The Council of American Jewish Museums, representing over 75 member Jewish museums throughout the United States and Canada, supports and encourages the wider efforts of the American Association of Museums, the Conference on Jewish Material Claims against Germany/World Jewish Restitution Organization and others to promote the return of looted, or otherwise displaced, Nazi-era, cultural property to its former pre-War owners or their heirs.

The Council of American Jewish Museums also recognizes the unique, distinct position that Jewish museums hold with regard to the issue of Nazi-era, looted, or otherwise displaced, cultural property.We appreciate that often our member museums were depositories of choice for owners of Judaica, as well as for the distributors of heirless property, particularly the Jewish Cultural Reconstruction, Inc., established in 1947 and recognized by the American government as the trustee of heirless Jewish cultural property found in the American zone of Germany following World War II.
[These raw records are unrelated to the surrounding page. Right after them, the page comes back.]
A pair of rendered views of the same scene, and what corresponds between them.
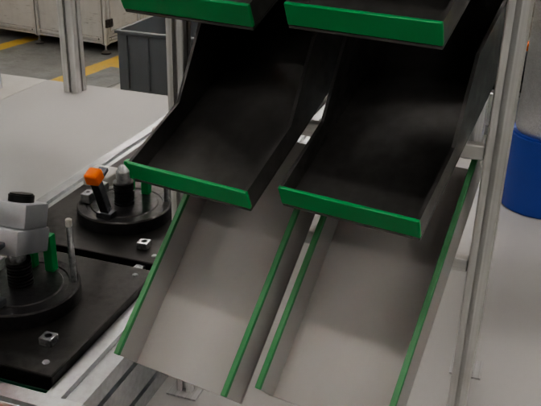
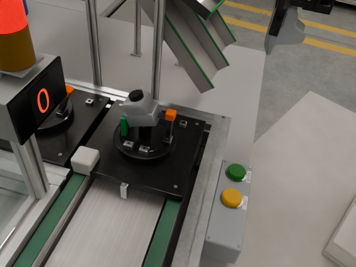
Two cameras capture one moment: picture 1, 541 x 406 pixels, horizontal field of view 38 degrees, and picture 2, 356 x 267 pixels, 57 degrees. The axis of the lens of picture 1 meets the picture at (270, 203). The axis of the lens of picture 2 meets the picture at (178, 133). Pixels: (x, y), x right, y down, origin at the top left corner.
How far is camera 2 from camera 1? 1.16 m
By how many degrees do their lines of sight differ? 79
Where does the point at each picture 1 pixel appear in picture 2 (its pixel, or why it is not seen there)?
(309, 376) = not seen: hidden behind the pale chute
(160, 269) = (190, 58)
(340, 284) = not seen: hidden behind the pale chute
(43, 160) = not seen: outside the picture
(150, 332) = (195, 81)
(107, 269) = (114, 114)
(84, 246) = (85, 126)
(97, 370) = (193, 113)
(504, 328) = (112, 41)
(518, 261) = (62, 29)
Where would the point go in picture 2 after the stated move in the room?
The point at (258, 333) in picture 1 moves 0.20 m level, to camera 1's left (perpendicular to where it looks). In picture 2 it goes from (212, 47) to (223, 91)
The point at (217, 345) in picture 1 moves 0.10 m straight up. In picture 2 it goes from (204, 64) to (210, 31)
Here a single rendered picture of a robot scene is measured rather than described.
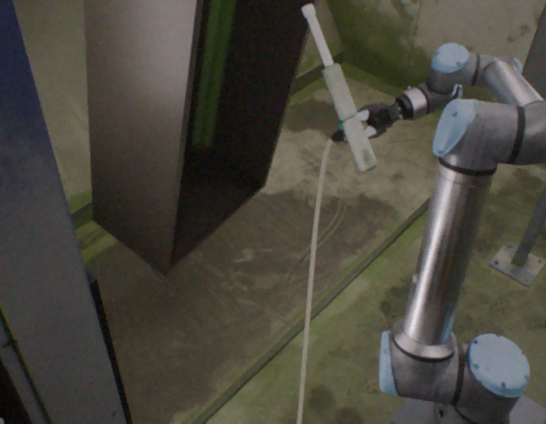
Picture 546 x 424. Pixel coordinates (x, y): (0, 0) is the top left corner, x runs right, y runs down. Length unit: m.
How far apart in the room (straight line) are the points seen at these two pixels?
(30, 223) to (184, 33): 0.67
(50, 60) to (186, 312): 1.26
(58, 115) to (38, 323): 1.92
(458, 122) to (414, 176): 2.11
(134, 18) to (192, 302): 1.40
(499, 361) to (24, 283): 1.05
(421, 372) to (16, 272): 0.92
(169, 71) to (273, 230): 1.50
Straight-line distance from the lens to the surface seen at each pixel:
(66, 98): 2.96
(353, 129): 1.74
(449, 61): 1.79
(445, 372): 1.53
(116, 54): 1.69
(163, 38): 1.53
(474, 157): 1.25
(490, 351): 1.56
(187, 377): 2.44
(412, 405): 1.75
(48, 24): 3.00
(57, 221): 0.99
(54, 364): 1.20
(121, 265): 2.82
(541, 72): 3.51
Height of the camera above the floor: 2.12
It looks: 44 degrees down
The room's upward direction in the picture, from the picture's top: 3 degrees clockwise
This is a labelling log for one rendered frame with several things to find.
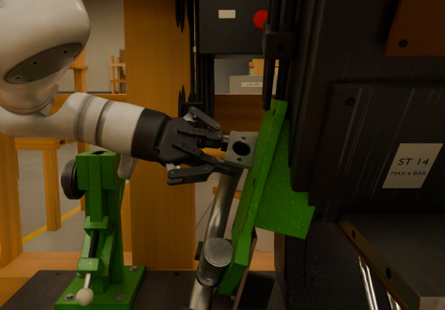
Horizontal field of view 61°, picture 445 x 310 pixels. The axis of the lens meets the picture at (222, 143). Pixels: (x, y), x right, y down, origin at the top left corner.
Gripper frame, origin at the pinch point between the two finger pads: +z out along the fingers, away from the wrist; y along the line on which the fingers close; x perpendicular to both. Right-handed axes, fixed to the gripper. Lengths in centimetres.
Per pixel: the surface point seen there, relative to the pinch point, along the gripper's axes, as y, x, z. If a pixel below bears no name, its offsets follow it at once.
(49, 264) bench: -9, 49, -33
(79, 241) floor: 74, 285, -91
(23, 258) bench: -8, 52, -40
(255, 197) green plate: -9.3, -6.3, 3.3
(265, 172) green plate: -6.9, -8.6, 3.7
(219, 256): -15.3, -0.6, 1.0
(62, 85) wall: 684, 841, -473
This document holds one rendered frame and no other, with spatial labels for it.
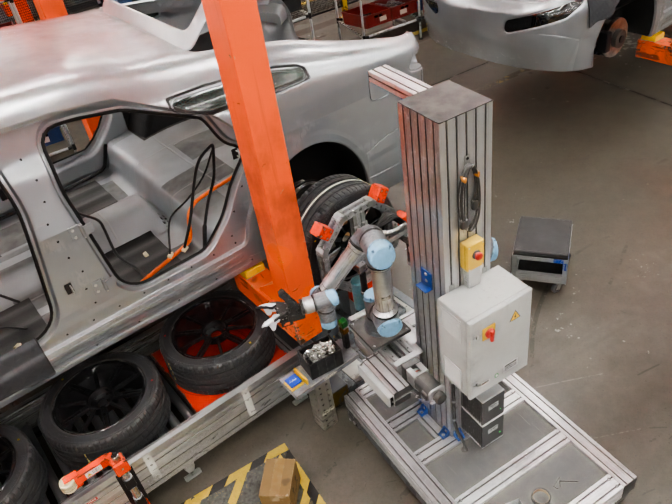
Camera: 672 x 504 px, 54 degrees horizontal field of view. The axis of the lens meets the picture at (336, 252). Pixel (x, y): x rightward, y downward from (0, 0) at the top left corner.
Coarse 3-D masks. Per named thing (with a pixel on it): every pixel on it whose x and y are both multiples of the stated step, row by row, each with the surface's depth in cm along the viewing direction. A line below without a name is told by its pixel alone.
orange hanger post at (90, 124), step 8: (40, 0) 462; (48, 0) 465; (56, 0) 468; (40, 8) 466; (48, 8) 467; (56, 8) 470; (64, 8) 473; (40, 16) 477; (48, 16) 469; (56, 16) 472; (88, 120) 519; (96, 120) 523; (88, 128) 526; (88, 136) 539
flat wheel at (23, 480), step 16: (0, 432) 348; (16, 432) 346; (0, 448) 353; (16, 448) 338; (32, 448) 339; (16, 464) 330; (32, 464) 333; (16, 480) 323; (32, 480) 330; (0, 496) 317; (16, 496) 319; (32, 496) 329
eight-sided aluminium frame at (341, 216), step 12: (360, 204) 359; (372, 204) 363; (384, 204) 371; (336, 216) 354; (348, 216) 356; (336, 228) 353; (324, 240) 358; (396, 240) 389; (324, 252) 355; (324, 264) 360; (324, 276) 366; (348, 288) 381
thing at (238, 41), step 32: (224, 0) 251; (224, 32) 259; (256, 32) 266; (224, 64) 273; (256, 64) 272; (256, 96) 278; (256, 128) 285; (256, 160) 294; (288, 160) 304; (256, 192) 311; (288, 192) 312; (288, 224) 321; (288, 256) 330; (288, 288) 340
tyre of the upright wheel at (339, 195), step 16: (336, 176) 376; (352, 176) 383; (304, 192) 370; (320, 192) 364; (336, 192) 362; (352, 192) 362; (368, 192) 369; (304, 208) 364; (320, 208) 357; (336, 208) 359; (304, 224) 360
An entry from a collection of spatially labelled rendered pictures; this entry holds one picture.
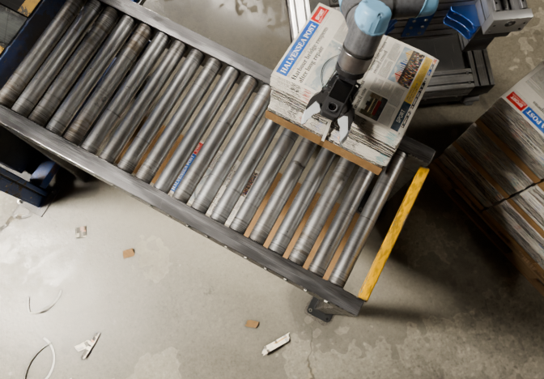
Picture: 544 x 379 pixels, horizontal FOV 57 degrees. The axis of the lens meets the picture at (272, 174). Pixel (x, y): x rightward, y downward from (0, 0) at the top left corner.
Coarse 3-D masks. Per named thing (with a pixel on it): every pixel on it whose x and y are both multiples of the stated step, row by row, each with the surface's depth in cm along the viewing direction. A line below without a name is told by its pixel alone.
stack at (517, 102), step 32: (512, 96) 154; (512, 128) 160; (448, 160) 209; (480, 160) 189; (448, 192) 229; (480, 192) 205; (512, 192) 185; (480, 224) 225; (512, 224) 201; (512, 256) 218
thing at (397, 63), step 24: (384, 48) 138; (408, 48) 138; (384, 72) 134; (408, 72) 135; (432, 72) 136; (360, 96) 130; (384, 96) 131; (408, 96) 131; (360, 120) 129; (384, 120) 128; (408, 120) 128; (336, 144) 144; (360, 144) 139; (384, 144) 133
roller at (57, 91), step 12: (108, 12) 164; (96, 24) 163; (108, 24) 165; (96, 36) 163; (84, 48) 161; (96, 48) 164; (72, 60) 160; (84, 60) 161; (60, 72) 160; (72, 72) 160; (60, 84) 158; (72, 84) 161; (48, 96) 157; (60, 96) 158; (36, 108) 156; (48, 108) 157; (36, 120) 155
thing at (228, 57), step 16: (112, 0) 166; (128, 0) 166; (144, 16) 164; (160, 16) 164; (176, 32) 163; (192, 32) 163; (192, 48) 163; (208, 48) 161; (224, 48) 161; (224, 64) 161; (240, 64) 160; (256, 64) 160; (240, 80) 167; (400, 144) 153; (416, 144) 153; (416, 160) 154
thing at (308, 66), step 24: (312, 24) 138; (336, 24) 139; (288, 48) 134; (312, 48) 135; (336, 48) 136; (288, 72) 131; (312, 72) 132; (288, 96) 136; (288, 120) 146; (312, 120) 141
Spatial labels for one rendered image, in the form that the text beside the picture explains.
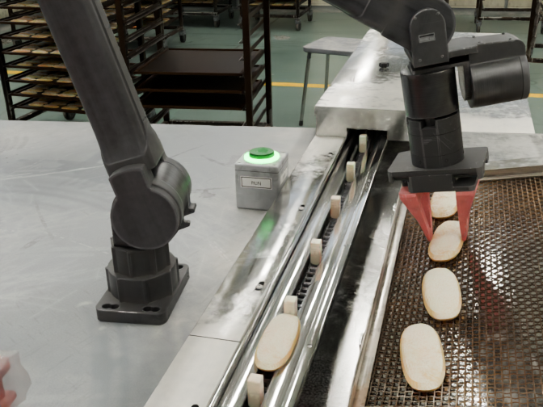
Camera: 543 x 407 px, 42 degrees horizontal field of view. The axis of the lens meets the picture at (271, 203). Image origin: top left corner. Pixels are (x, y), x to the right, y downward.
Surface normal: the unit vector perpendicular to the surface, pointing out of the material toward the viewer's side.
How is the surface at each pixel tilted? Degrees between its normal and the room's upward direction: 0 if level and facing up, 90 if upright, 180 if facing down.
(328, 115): 90
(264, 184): 90
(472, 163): 10
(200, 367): 0
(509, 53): 90
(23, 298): 0
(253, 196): 90
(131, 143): 78
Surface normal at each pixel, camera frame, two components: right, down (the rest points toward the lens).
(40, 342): -0.03, -0.91
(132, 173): -0.04, 0.41
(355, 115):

Further, the Council of American Jewish Museums is aware of the landmark internationally recognized principles of the December 3, 1998 Washington Conference and calls upon all our members to balance the special issues affecting our collections with the broader international call for provenance research.When doing so, we encourage our member institutions to abide by the following American Association of Museums General Principles with regard to Holocaust-era art, works of applied art, Judaica, books, manuscripts, archival material, ephemera, and household articles to their best abilities:

1. Identify all objects in their collections that were created before 1946 and acquired by the museum after 1932, that underwent a change of ownership between 1932 and 1946, and that were or might reasonably be thought to have been in continental Europe between those dates

2. Make currently available object and provenance information on those objects accessible.

3. Give priority to continuing provenance research as resources allow.

Further, we stand behind the American Association of Museums’ specific guidelines and procedures with reference to acquisitions, loans, existing collections, claims of ownership, fiduciary obligations, that are available online at:

AAM Guidelines
AAM Recommended Procedures

Co-authored by Karen S. Franklin, Director of Family Research, Leo Baeck Institute, NY and Rhoda Rosen, Director, Spertus Museum, Chicago.